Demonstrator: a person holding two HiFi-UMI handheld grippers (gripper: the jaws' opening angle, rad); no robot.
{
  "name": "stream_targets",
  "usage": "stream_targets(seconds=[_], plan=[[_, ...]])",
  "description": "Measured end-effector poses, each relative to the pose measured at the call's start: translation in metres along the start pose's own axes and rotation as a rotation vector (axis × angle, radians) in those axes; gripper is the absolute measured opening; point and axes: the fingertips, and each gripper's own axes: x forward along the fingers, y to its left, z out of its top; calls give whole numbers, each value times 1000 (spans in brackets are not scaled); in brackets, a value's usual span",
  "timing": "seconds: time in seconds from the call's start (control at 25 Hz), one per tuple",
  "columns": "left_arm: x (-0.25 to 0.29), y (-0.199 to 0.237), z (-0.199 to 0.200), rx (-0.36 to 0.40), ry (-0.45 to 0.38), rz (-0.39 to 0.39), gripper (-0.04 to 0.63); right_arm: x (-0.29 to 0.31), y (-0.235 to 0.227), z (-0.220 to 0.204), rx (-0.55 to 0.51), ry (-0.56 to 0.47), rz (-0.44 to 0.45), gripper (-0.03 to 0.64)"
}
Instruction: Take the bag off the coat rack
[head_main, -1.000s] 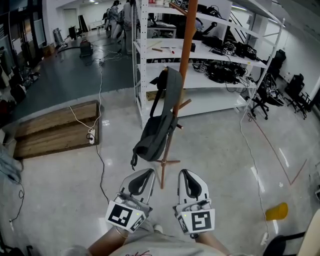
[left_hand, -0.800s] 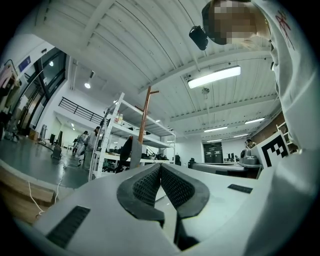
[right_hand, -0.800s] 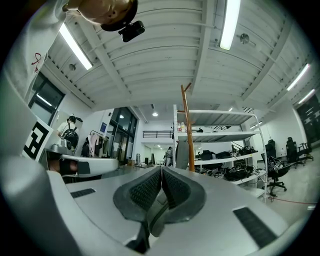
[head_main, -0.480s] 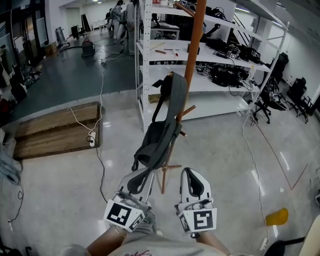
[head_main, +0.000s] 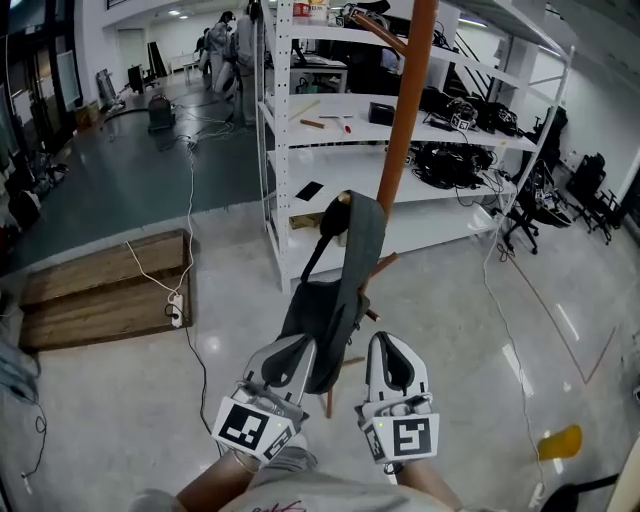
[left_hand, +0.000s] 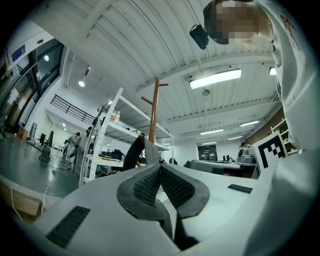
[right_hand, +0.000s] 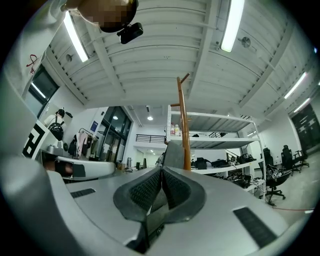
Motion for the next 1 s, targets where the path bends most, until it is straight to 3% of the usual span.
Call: stream_targets(seconds=[0.36, 0.68, 0.72, 0.8, 1.0], plan=[[60, 42, 4, 0, 7, -77, 18, 64, -17, -5, 24, -9, -67, 18], [108, 49, 11, 31, 32, -166, 22, 78, -38, -14, 21, 17, -123, 18], [114, 48, 14, 29, 30, -178, 53, 79, -40, -14, 27, 19, -125, 18], [128, 47, 17, 30, 48, -208, 190, 81, -43, -14, 32, 20, -125, 18], [164, 38, 21, 27, 84, -264, 259, 81, -50, -18, 25, 59, -109, 17]])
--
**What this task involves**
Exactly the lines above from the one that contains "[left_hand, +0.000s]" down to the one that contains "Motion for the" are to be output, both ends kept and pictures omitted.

**Worked solution**
[left_hand, +0.000s] 
[right_hand, +0.000s] 
Motion for the next 1 s, targets where the path bends most, until it is straight to 3% of the usual span.

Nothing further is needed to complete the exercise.